TEMPO.CO, Jakarta - Pemerintah menyebutkan setidaknya ada dua alasan penting yang mendorong pengembangan energi baru terbarukan. Pertama, karena energi fosil makin lama makin habis dan tidak bisa digantikan.
“Sebanyak 94 persen dari kebutuhan energi Indonesia disuplai oleh energi fosil,” ujar Direktur Energi Baru Terbarukan Kementerian Energi dan Sumber Daya Mineral Maritje Hutapea, dalam acara Seminar Nasional "Toward Energy Transformation" di Gedung Patrajasa, Jakarta Selatan, 30 November 2016.
Maritje menjelaskan, konsumsi energi di Indonesia cenderung mengalami peningkatan setiap tahunnya. Namun peningkatan itu didominasi sumber energi fosil. Padahal, jika dilihat dari segi potensi, Indonesia merupakan negara yang potensial untuk pengembangan geothermal energy, karena terletak di titik api (ring of fire).
Sebanyak 6 persen dari kebutuhan energi itu, kata Maritje, berasal dari energi baru terbarukan konservasi energi (EBTKE). Padahal, di tingkat global, energi fosil dibutuhkan dan penggunaannya semakin meningkat seiring dengan pertumbuhan penduduk dunia, karena energi merupakan kebutuhan mendasar.
Alasan kedua adalah penggunaan energi fosil berlebihan pada akhirnya menimbulkan dampak baru, yakni pemanasan global atau climate change. Indonesia dalam hal ini telah berkomitmen mencegah pemanasan global pada saat Presiden Joko Widodo menghadiri KTT Perubahan Iklim Paris 2015 (COP) 21 pada 30 November 2015.
Maritje menuturkan, komitmen tersebut dalam rangka pencegahan agar kenaikan suhu tak melebihi 2 derajat. "Masing-masing negara, termasuk Indonesia, berkomitmen menurunkan emisi gas rumah kaca sebesar 29 persen pada 2030.”
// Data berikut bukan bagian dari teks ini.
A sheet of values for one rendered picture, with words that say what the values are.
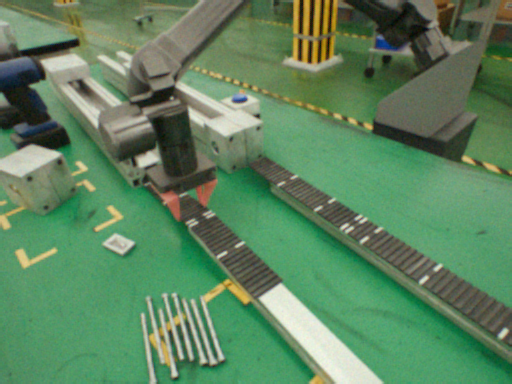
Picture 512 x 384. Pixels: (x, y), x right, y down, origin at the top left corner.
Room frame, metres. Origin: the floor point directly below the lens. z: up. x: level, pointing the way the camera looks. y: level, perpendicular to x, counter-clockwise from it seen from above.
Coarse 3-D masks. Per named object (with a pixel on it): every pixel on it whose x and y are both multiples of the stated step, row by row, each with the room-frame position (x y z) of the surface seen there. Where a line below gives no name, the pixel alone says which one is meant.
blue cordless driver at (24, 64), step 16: (0, 64) 0.83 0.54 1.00; (16, 64) 0.84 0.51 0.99; (32, 64) 0.85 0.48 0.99; (0, 80) 0.80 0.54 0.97; (16, 80) 0.82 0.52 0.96; (32, 80) 0.84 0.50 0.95; (16, 96) 0.82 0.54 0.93; (32, 96) 0.84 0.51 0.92; (32, 112) 0.83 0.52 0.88; (16, 128) 0.82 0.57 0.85; (32, 128) 0.81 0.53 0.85; (48, 128) 0.83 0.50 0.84; (64, 128) 0.85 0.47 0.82; (16, 144) 0.78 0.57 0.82; (32, 144) 0.79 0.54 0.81; (48, 144) 0.81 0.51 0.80; (64, 144) 0.84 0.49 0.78
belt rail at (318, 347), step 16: (240, 288) 0.32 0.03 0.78; (256, 304) 0.29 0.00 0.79; (272, 304) 0.27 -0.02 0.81; (288, 304) 0.27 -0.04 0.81; (272, 320) 0.26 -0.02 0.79; (288, 320) 0.25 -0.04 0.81; (304, 320) 0.25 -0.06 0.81; (288, 336) 0.24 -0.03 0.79; (304, 336) 0.23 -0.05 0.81; (320, 336) 0.22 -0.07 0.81; (304, 352) 0.21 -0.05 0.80; (320, 352) 0.20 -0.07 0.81; (336, 352) 0.20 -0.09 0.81; (320, 368) 0.19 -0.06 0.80; (336, 368) 0.18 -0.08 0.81; (352, 368) 0.18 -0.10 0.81
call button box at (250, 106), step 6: (222, 102) 0.91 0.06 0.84; (228, 102) 0.90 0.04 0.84; (234, 102) 0.90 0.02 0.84; (240, 102) 0.89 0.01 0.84; (246, 102) 0.90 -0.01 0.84; (252, 102) 0.89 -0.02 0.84; (258, 102) 0.90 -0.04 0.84; (234, 108) 0.87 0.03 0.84; (240, 108) 0.87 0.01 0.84; (246, 108) 0.88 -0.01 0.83; (252, 108) 0.89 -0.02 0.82; (258, 108) 0.90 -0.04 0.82; (252, 114) 0.89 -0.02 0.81; (258, 114) 0.90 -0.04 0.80
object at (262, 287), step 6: (270, 276) 0.32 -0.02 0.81; (276, 276) 0.32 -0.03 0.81; (258, 282) 0.31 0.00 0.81; (264, 282) 0.31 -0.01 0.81; (270, 282) 0.31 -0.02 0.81; (276, 282) 0.31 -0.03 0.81; (252, 288) 0.30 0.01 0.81; (258, 288) 0.30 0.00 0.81; (264, 288) 0.30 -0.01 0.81; (270, 288) 0.30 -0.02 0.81; (252, 294) 0.29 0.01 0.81; (258, 294) 0.29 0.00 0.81
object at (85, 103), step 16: (48, 80) 1.27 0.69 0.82; (80, 80) 1.15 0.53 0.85; (64, 96) 1.05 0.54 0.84; (80, 96) 0.97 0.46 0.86; (96, 96) 1.01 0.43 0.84; (112, 96) 0.95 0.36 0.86; (80, 112) 0.88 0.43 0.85; (96, 112) 0.91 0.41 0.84; (96, 128) 0.75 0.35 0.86; (96, 144) 0.82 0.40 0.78; (112, 160) 0.71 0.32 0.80; (128, 160) 0.62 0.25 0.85; (144, 160) 0.65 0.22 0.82; (160, 160) 0.65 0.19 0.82; (128, 176) 0.61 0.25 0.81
Untuk menghambat perubahan iklim, kata Maritje, Indonesia harus membenahi pemanfaatan energi dengan cara mengembangkan energi bersih yang tidak memiliki emisi besar (non-fosil) secara signifikan. "Kita harus mengurangi pemanfaatan fosil, dan energi baru terbarukan harus dikembangkan," ucapnya.
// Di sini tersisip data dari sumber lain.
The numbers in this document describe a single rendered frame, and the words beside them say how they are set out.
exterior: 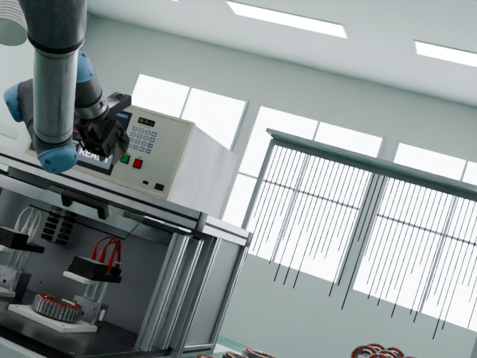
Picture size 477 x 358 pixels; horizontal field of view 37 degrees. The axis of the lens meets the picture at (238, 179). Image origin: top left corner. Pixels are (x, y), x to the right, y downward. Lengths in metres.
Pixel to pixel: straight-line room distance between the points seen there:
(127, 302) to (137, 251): 0.13
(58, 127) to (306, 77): 7.20
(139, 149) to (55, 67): 0.59
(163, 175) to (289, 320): 6.39
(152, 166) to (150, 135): 0.08
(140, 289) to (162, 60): 7.40
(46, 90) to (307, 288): 6.87
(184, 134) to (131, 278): 0.41
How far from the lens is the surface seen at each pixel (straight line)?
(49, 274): 2.00
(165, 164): 1.75
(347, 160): 5.20
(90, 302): 1.79
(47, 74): 1.27
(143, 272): 1.87
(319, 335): 7.99
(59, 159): 1.44
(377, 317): 7.89
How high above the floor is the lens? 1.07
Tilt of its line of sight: 5 degrees up
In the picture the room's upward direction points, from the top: 19 degrees clockwise
EBTKE yang saat ini sedang dikembangkan pemerintah antara lain bioenergi dari kelapa sawit, tebu, karet, kelapa, padi, jagung, ubi kayu, dan lain-lain. Sampah kota pun berpotensi dikembangkan. Di samping itu, ada potensi energi yang bisa dikembangkan di Indonesia, yakni tenaga surya, tenaga angin, dan teknologi hibrid berbasis matahari dan angin, juga energi mikrohidro.